Our stack was already heavily invested in PyTorch for research and training, so introducing a different framework like TensorFlow Lite or ONNX Runtime for deployment was a path we wanted to avoid. The context-switching and potential for conversion errors between frameworks introduces significant maintenance overhead and risk. This led us directly to PyTorch Mobile. The promise of a direct path from a Python training environment to an optimized C++ runtime on mobile was the primary driver for this decision.

The core of the optimization strategy would be quantization. We evaluated two primary approaches: Post-Training Static Quantization (PTSQ) and Post-Training Dynamic Quantization (PTDQ). PTSQ typically yields better performance by pre-calculating scale factors using a calibration dataset, but it adds the complexity of maintaining and versioning this dataset. PTDQ, on the other hand, quantizes weights post-training and dynamically quantizes activations on-the-fly during inference. It’s simpler to implement as it requires no calibration data. Given our need for rapid iteration, we opted for PTDQ as the first line of attack. The trade-off was a slight performance penalty compared to PTSQ, but the implementation simplicity was a significant advantage for getting a production-viable solution out the door.

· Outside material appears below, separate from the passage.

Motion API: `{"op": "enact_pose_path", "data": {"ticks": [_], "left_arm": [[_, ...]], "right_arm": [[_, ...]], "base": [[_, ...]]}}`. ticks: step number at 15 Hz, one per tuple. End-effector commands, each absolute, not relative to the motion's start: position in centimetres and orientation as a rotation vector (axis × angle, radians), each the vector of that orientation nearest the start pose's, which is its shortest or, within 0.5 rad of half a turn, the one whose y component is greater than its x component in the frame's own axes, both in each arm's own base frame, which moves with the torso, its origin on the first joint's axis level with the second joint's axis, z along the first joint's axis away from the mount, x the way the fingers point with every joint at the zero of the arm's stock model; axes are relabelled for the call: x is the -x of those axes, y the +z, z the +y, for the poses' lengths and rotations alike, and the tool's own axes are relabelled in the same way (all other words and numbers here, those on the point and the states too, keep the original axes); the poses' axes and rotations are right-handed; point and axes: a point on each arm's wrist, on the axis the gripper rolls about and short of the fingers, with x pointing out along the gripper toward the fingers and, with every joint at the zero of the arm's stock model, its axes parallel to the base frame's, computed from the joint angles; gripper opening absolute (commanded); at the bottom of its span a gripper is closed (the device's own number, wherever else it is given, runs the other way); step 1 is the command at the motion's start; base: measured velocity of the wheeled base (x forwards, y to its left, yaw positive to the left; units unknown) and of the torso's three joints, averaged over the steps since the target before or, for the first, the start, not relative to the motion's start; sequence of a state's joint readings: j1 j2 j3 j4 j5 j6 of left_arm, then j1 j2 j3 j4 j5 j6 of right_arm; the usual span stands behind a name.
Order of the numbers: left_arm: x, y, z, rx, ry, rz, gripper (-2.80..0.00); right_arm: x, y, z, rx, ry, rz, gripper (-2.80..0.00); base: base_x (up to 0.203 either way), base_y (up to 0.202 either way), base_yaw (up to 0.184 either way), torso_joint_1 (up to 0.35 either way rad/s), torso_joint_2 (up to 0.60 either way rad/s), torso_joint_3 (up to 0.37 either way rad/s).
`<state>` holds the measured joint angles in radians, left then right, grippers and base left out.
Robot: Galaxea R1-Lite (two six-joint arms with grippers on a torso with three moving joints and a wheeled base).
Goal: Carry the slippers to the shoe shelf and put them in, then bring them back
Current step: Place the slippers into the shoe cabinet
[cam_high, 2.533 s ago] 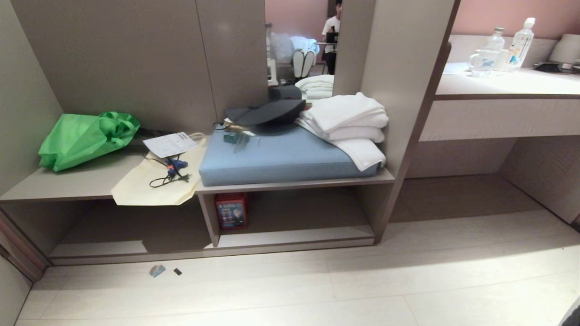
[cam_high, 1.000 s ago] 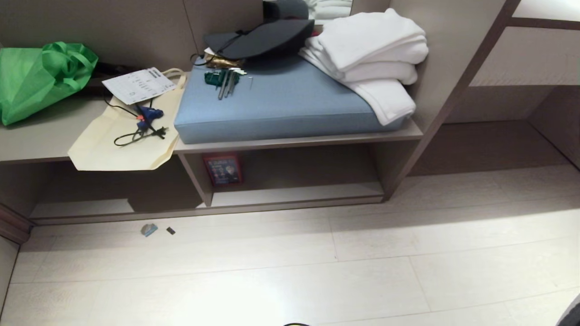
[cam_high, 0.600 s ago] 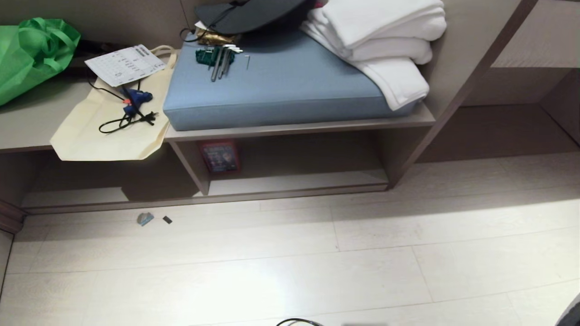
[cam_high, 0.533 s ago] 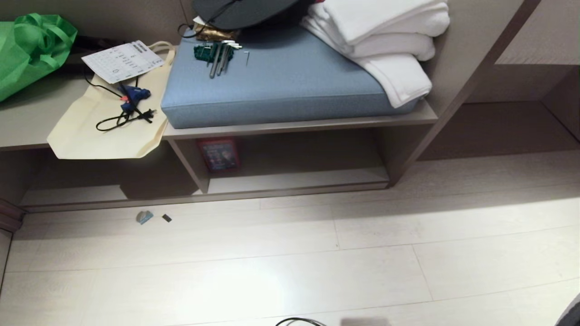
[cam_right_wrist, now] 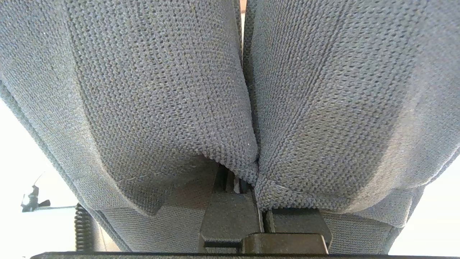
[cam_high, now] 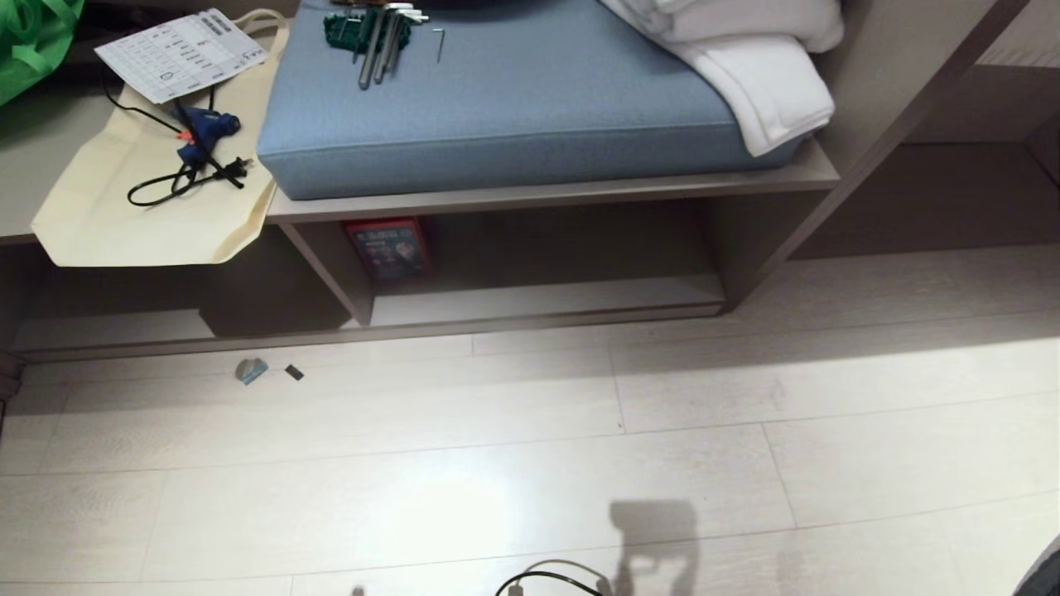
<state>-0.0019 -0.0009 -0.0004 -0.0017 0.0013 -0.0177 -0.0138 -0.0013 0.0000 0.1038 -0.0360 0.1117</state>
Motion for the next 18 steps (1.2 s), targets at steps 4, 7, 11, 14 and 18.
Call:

The overall architecture for this process can be visualized as a multi-stage pipeline.

graph TD
    A[PyTorch Python Environment] -- 1. Pre-trained fp32 model --> B(Model Conversion Script);
    B -- 2. Apply Dynamic Quantization --> C{Quantized Model};
    C -- 3. JIT Script & Optimize --> D[Scripted .ptl Model];
    E[Model Hosting Server] -- 5. Serves model over API --> F(Android Application);
    D -- 4. Upload --> E;

    subgraph Android Device
        F -- 6. Downloads/Caches .ptl file --> G[File System];
        G -- 7. Load model path --> H(JNI Bridge);
        H -- 8. Invoke C++ Runtime --> I[LibTorch C++ Inference Engine];
        J[Camera/Image Input] -- 9. Preprocess --> H;
        I -- 10. Run Inference --> H;
        H -- 11. Return Results --> K[Application UI];
    end

    style B fill:#f9f,stroke:#333,stroke-width:2px
    style I fill:#ccf,stroke:#333,stroke-width:2px

Phase 1: Model Quantization and Export

The first step is to create a robust, repeatable script that takes a standard, floating-point PyTorch model and converts it into the quantized, scripted format required by the mobile runtime. In a real-world project, this script is a critical piece of CI/CD infrastructure.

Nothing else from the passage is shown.